The addition of crop residue also enhances the methanogen feedstock. Periodic irrigation has the potential to disturb the anaerobic environment, which can reduce CH4 formation, and low-emission rice varieties also reduce the emissions [40].
Figure 4. Contribution of CH4, CO2, N2O
Inpari 32, IR 64 and Mekongga varieties exhibit lower methane yields, but availability is regionally and seasonally variable [27].
3.1.1 Uncertainty and sensitivity analysis
Recognizing that GHG inventories involve inherent uncertainty, we conducted a quantitative analysis to assess the confidence level of our estimates. A Monte Carlo simulation (10,000 iterations) was used to propagate uncertainty from activity data (e.g., annual variation in paddy area from BPS data) and emission factors (using the ranges provided in the IPCC 2019 guidelines). The results indicate that the total cumulative emissions over the study period were 59.9 ± 5.2 million t of CO2-eq, at a 95% confidence interval (Table 3).
Table 3. Monte Carlo simulation results for total cumulative GHG emissions (2010-2024)
|
Statistic |
Value |
Unit |
|
Mean |
59.90 |
Million t CO₂-eq |
|
Median |
58.12 |
Million t CO₂-eq |
|
Standard Deviation |
5.23 |
Million t CO₂-eq |
|
95% Confidence Interval (Lower) |
50.12 |
Million t CO₂-eq |
|
95% Confidence Interval (Upper) |
69.68 |
Million t CO₂-eq |
|
Minimum |
38.45 |
Million t CO₂-eq |
|
Maximum |
78.92 |
Million t CO₂-eq |
|
25th Percentile |
56.34 |
Million t CO₂-eq |
|
75th Percentile |
63.46 |
Million t CO₂-eq |
|
Coefficient of Variation |
8.73 |
% |
To identify the main drivers of this uncertainty, a sensitivity analysis was performed. As illustrated in Figure 5, the top three parameters that most significantly influence the total uncertainty are: (1) Annual Paddy Field Area, (2) the Baseline Emission Factor (EF_Ref) for CH4, and (3) the Scaling Factor for Straw Burial (CF_Burial_Straw). This finding highlights the importance of acquiring accurate activity data and developing local-specific emission factors to reduce uncertainty in future GHG inventories.

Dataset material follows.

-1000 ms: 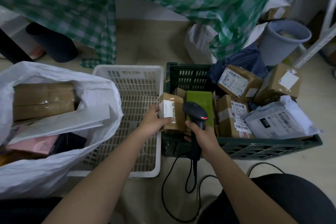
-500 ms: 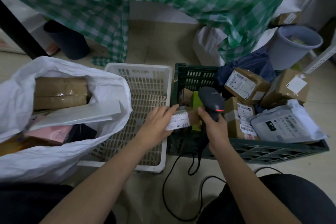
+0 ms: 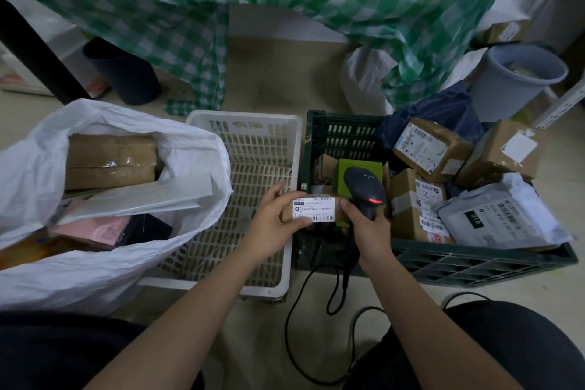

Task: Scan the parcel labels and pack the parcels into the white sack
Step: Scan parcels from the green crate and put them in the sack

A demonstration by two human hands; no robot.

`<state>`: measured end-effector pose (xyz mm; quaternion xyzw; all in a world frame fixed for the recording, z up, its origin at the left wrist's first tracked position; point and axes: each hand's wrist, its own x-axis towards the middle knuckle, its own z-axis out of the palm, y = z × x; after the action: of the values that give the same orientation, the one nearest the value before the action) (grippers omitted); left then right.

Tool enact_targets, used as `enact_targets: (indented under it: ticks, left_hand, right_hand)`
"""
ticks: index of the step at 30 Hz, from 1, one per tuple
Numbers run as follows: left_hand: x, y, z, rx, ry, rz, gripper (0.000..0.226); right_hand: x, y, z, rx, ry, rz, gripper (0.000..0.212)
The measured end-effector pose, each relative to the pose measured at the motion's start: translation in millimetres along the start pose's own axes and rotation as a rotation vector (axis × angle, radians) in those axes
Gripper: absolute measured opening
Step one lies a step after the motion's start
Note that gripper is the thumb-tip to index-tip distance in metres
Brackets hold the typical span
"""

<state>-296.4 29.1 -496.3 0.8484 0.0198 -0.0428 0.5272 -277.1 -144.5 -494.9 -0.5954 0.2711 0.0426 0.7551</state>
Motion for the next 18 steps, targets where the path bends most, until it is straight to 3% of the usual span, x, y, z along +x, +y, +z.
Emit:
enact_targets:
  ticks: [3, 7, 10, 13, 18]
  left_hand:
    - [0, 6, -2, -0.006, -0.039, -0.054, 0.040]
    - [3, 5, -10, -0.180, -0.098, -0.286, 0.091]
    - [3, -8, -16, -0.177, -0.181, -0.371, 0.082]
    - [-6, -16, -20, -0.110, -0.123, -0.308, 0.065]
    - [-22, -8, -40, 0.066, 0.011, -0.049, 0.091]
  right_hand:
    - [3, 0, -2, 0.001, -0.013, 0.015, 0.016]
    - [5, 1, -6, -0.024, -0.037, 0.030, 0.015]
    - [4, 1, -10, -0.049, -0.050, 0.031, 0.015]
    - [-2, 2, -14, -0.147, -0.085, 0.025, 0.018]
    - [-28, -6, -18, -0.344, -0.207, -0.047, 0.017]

Figure 5. Sensitivity analysis: parameter contributions to total variance in GHG emission estimates
3.2 Emission distribution
The agricultural GHG emissions are not evenly distributed in the regions. Several districts/cities have been pointed out as the main contributors. According to ArcGIS data (with red denoting the most significant source of agricultural emissions, orange and yellow denoting the medium emission, and green denoting the lowest emissions), the Bolaang Mongondow Regency is the most significant source of agricultural emissions in North Sulawesi (Figure 6), with around 583.33 gg CO2-eq/y, or 38.78% of the total provincial emissions. The other highly emitting districts are South Minahasa (~ 201.47 gg CO2-eq, 13.4%) and Minahasa (~ 170.38 gg CO2-eq, 11.3%). The large number of rice paddy fields and the intensity of agricultural activity in these areas contribute to the excessive emissions. These areas are a center of rice production and other food crops. Chemical fertilizers and other production inputs are more intensive than in different regions. The primary sources of GHG in the area are CH4 emissions produced by rice paddies and N2O by fertilizers in these districts. This is in line with other past studies that have indicated that the rise in CH4 emission due to rice is primarily attributed to the expansion of paddy fields [41].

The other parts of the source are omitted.